O diálogo aconteceu ao final da tarde da última quinta-feira, entre um cliente habitual e uma funcionária da Tabacaria Martins, de portas abertas desde 1872 no número 4 do Largo do Calhariz, em Lisboa. Umas horas antes, o jornal O Corvo publicara uma notícia dando conta do encerramento permanente da loja no final do janeiro e não faltava quem, ao balcão da dita, quisesse discutir o assunto. “Estão a estragar esta cidade.
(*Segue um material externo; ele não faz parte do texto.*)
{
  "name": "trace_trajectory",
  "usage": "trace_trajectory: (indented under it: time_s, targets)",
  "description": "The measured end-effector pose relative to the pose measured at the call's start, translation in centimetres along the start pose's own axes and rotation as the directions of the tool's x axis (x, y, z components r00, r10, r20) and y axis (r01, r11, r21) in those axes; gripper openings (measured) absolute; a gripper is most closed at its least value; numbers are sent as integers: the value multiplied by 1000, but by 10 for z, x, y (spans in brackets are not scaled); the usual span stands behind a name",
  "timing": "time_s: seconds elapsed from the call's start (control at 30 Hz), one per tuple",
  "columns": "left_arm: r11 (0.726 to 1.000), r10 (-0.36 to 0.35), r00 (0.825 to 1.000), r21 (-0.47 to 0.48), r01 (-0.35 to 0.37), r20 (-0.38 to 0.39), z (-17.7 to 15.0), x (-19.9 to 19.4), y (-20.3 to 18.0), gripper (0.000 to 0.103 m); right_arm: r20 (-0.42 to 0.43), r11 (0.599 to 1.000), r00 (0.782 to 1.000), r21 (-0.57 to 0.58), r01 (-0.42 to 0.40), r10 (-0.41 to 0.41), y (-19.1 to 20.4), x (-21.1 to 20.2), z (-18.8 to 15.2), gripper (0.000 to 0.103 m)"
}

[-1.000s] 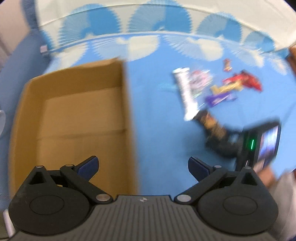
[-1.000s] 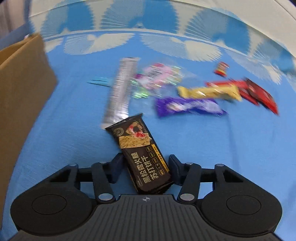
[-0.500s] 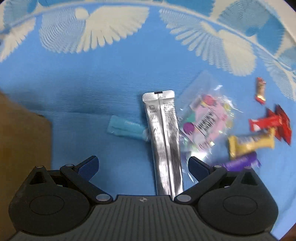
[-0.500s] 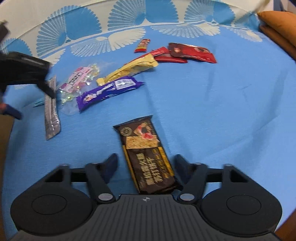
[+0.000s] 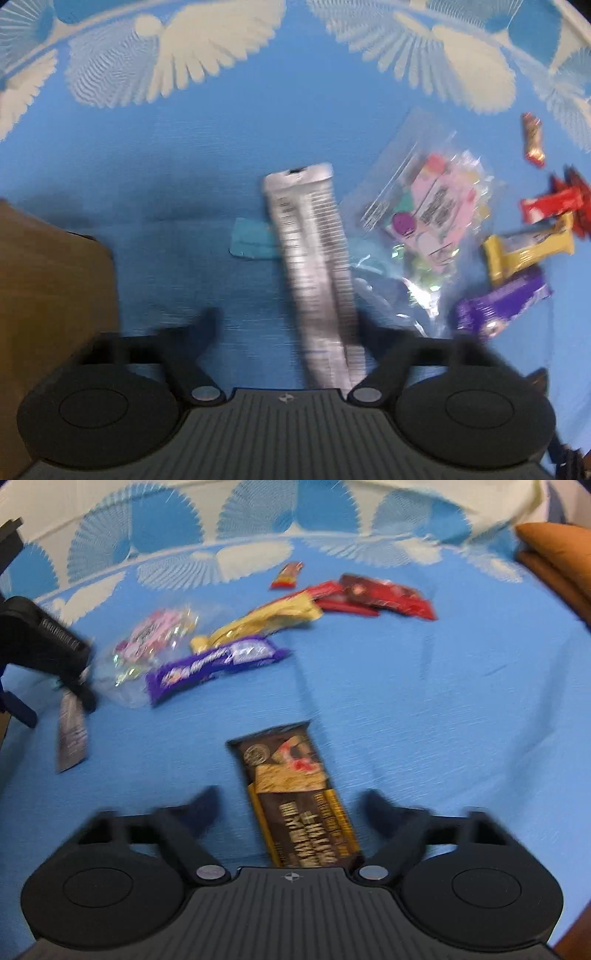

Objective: Organize snacks
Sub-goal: 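Grasp the silver stick pack with left tool while right tool grasps the dark biscuit bar, then carry the silver pack and biscuit bar over the cardboard box with both tools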

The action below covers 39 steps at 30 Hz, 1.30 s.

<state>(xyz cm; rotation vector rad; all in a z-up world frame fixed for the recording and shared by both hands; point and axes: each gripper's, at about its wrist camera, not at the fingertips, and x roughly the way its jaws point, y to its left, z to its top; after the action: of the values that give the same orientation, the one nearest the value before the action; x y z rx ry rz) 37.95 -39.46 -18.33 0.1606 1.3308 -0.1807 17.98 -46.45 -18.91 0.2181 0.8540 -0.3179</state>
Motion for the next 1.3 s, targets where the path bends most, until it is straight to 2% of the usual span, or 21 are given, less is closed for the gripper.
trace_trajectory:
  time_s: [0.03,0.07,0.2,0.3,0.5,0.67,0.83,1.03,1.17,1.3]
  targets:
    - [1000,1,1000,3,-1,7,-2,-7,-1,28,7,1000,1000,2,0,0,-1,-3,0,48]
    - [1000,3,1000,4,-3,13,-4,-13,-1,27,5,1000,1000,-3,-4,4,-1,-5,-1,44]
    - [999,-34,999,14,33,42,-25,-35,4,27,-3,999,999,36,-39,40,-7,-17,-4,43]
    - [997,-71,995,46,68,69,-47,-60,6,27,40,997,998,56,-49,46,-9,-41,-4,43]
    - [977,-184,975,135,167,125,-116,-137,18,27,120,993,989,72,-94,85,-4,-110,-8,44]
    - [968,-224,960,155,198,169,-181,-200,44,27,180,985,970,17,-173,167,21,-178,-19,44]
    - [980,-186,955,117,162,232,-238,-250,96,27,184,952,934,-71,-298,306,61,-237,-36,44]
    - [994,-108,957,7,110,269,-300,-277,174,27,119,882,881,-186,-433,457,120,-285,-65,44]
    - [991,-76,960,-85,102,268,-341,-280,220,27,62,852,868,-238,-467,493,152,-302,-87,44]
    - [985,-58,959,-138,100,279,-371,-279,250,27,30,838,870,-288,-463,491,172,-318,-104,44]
O meu senhorio fez-me o mesmo: tenho 60% de invalidez, pago 600 euros de renda por um apartamento em Santa Catarina e não me quiseram renovar o contrato para transformar em turismo de habitação”, queixava-se uma cliente. “Qualquer dia os turistas vêm a Lisboa para ver turistas”, vaticinava outro.

Nas redes sociais, a indignação afinava pelo mesmo diapasão. Compreende-se, a Martins é uma das raríssimas tabacarias clássicas da capital: conserva os anúncios de “Loterias e Jornaes” ou “Tabacos Nacionaes” gravados na fachada, tem o interior totalmente revestido a madeira e é muito frequentada por uma clientela fiel, adepta do serviço de proximidade, que inclui a reserva de revistas e jogo certo. Além disso, consta entre os 63 estabelecimentos do programa municipal “Lojas com História”, o que levou, de imediato, muita gente a questionar a sua eficácia ou, até, razão de ser.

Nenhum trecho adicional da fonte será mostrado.